Gut, andererseits erinnere ich mich an nervige Tamagotchis, die ständig herumfiepen, weil sie »gefüttert« werden müssen und ansonsten krepieren (in meinen Augen eine valide Option für diese digitalen Nervensägen, für die Besitzer aber kaum vorstellbar). Möglich, dass Posimons Konstrukteur ähnliche Bedürfnisse hatte wie japanische Schulmädchen. Oder er hat Posimon für jemanden gebaut, den er nicht leiden konnte.
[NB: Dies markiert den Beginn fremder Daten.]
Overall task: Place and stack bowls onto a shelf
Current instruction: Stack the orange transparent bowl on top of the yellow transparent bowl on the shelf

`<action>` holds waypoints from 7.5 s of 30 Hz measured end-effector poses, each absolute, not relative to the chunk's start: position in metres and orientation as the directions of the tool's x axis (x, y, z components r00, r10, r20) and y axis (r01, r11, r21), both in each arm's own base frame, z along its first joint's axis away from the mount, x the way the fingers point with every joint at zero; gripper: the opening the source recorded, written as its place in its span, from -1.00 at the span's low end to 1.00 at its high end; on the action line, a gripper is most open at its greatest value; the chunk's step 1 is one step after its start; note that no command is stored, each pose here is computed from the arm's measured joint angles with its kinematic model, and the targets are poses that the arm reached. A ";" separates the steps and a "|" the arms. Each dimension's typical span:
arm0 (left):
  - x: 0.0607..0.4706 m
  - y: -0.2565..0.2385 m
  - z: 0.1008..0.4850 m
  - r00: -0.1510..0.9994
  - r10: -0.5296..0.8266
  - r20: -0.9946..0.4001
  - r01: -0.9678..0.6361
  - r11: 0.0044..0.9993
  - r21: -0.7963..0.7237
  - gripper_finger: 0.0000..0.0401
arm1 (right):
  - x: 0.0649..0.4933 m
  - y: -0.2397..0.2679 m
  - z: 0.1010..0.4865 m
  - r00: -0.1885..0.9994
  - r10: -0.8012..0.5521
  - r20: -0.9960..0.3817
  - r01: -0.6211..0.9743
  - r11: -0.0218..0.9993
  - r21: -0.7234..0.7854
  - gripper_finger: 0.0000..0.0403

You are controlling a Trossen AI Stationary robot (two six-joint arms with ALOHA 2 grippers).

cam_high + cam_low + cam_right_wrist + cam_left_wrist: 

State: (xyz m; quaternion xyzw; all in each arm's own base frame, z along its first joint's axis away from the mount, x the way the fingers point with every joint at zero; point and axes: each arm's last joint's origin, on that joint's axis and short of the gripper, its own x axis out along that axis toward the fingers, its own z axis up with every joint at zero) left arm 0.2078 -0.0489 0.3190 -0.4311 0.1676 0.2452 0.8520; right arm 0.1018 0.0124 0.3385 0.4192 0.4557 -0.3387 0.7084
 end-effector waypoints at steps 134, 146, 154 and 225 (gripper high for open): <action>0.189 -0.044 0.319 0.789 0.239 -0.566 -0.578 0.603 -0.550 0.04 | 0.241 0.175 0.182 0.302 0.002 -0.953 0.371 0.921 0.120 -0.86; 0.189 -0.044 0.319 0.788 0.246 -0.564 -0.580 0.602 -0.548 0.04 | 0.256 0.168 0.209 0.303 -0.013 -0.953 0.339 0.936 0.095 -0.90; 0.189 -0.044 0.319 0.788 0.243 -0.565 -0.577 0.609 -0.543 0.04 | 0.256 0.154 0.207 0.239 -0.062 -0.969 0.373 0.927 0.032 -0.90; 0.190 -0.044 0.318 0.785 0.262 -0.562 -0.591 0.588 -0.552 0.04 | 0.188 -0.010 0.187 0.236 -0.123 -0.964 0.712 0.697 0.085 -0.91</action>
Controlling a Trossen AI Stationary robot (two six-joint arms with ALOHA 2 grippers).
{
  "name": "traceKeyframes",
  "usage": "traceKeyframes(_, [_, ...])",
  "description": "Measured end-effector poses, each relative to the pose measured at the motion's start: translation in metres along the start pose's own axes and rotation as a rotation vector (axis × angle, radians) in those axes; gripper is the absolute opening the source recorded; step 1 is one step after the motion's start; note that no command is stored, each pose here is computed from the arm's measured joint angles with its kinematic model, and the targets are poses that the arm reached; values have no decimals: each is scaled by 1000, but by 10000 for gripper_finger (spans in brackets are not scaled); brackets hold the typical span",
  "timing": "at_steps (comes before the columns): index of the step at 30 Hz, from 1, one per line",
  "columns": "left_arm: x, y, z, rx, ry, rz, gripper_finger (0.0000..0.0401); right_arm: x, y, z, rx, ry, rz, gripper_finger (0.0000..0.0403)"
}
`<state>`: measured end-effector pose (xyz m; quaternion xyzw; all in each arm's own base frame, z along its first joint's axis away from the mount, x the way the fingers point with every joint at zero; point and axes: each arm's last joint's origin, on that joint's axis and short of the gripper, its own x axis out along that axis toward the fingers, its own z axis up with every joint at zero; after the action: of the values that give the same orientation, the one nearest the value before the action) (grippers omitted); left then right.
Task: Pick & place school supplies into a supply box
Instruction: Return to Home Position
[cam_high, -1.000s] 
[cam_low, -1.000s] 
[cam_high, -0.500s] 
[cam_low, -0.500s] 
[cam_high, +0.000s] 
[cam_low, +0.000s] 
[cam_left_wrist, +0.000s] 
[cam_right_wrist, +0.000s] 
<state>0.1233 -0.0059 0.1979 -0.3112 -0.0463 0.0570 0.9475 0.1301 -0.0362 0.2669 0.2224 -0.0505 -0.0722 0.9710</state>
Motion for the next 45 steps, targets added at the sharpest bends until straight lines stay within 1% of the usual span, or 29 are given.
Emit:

Ich bin Autor, und als solcher brauche ich eine professionelle Distanz. So wie ein Lehrer die Leistungen aller Schüler objektiv und frei von Sympathiewerten zu beurteilen hat und Eltern allen ihren Kindern gerecht werden müssen, musste ich auch Posimon fair in Szene setzen. Das ist leicht gesagt und schwer getan, wenn man sich bei jeder Szene denkt: Meine Fresse, ist der nervig!

Seltsamerweise ist das Problem manchmal identisch mit der Lösung. Posimon wirkte bei der Lektüre des Manuskripts von ›Stardust‹ 3 auf mich durchaus exotisch und hatte auch das Potenzial, sich nützlich zu machen, vor allem aber war er eben nervig. Das fortzuführen war dann wiederum leicht: Ich versuchte gar nicht erst, Posimon zu entschuldigen oder liebenswert zu machen. Wenn er sich zu Wort meldete, überlegte ich mir: Was wäre das Nervigste, was man in dieser Situation sagen könnte? Und schon war Posimons Dialogzeile fertig.

Das Ergebnis ist eine Kleinpositronik, die nervt. Sie geht mir auf den Geist, sie geht Rhodan auf den Geist, und die Jaroc planen, sie einzuschmelzen. Ob Letzteres gelingt oder nicht, ist wiederum Teil der Geschichte und soll hier nicht verraten werden. Ich habe ihnen jedenfalls die Daumen gedrückt.

Kalt lächelnd gab ich mein Manuskript ab, wissend, dass ich dem blechernen Bandwurm ordentlich eingeschenkt hatte.

Und dann kam die Redaktion und meinte: »Weißt du, Robert, die Figur, die mir in deiner Geschichte am meisten Freude gemacht hat, war Posimon.«

Es dauerte eine Weile, bis ich meine Zähne wieder aus der Tischplatte gezogen hatte.